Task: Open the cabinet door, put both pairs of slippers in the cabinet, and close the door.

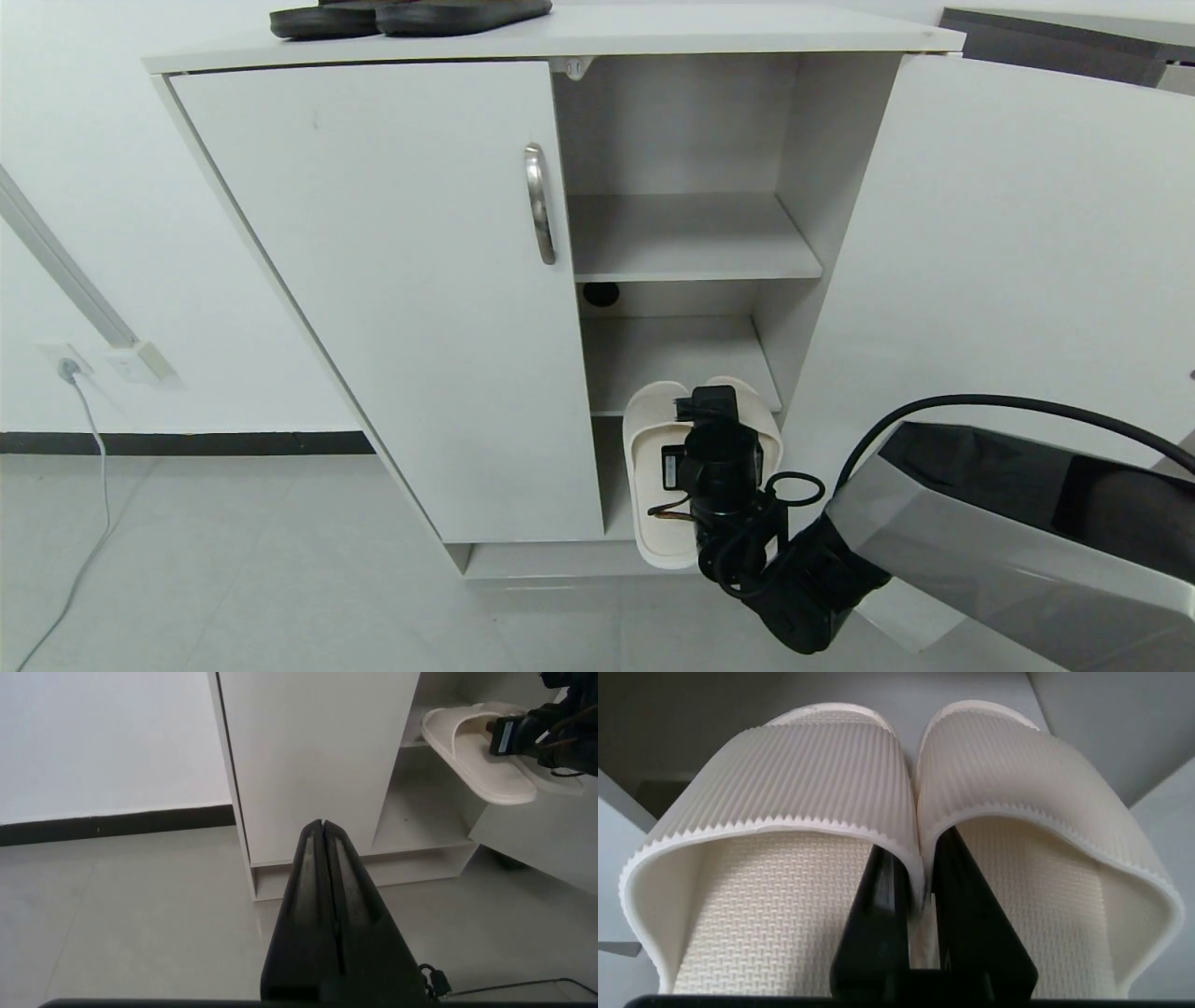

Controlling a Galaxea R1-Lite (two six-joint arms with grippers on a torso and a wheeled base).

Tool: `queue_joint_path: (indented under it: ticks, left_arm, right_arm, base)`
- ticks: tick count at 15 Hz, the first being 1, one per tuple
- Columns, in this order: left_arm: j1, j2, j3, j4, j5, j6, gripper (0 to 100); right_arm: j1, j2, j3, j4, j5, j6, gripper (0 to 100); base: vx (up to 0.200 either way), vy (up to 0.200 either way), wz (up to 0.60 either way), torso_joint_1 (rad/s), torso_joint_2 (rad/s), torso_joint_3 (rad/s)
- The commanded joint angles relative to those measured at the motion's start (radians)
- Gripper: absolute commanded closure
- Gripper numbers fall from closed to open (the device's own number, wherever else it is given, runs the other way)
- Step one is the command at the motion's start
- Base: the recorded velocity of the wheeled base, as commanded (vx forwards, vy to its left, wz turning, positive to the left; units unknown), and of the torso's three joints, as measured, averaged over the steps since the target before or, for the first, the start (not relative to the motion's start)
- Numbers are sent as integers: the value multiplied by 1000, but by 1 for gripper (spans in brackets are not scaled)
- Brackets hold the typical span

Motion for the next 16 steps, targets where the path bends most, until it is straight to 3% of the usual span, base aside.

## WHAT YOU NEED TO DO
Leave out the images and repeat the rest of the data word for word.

## OUTPUT
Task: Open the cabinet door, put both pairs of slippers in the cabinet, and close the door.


Controlling a Galaxea R1-Lite (two six-joint arms with grippers on a torso and a wheeled base).

Tool: `queue_joint_path: (indented under it: ticks, left_arm, right_arm, base)`
- ticks: tick count at 15 Hz, the first being 1, one per tuple
- Columns, in this order: left_arm: j1, j2, j3, j4, j5, j6, gripper (0 to 100); right_arm: j1, j2, j3, j4, j5, j6, gripper (0 to 100); base: vx (up to 0.200 either way), vy (up to 0.200 either way), wz (up to 0.60 either way), torso_joint_1 (rad/s), torso_joint_2 (rad/s), torso_joint_3 (rad/s)
- The commanded joint angles relative to those measured at the motion's start (radians)
- Gripper: absolute commanded closure
- Gripper numbers fall from closed to open (the device's own number, wherever else it is given, runs the other way)
- Step one is the command at the motion's start
- Base: the recorded velocity of the wheeled base, as commanded (vx forwards, vy to its left, wz turning, positive to the left; units unknown), and of the torso's three joints, as measured, averaged over the steps since the target before or, for the first, the start (not relative to the motion's start)
- Numbers are sent as integers: the value multiplied by 1000, but by 1 for gripper (spans in brackets are not scaled)
- Brackets hold the typical span

Motion for the next 16 steps, targets where the path bends most, until it is straight to 3% of the usual span, base aside.

What appears above is the complete answer.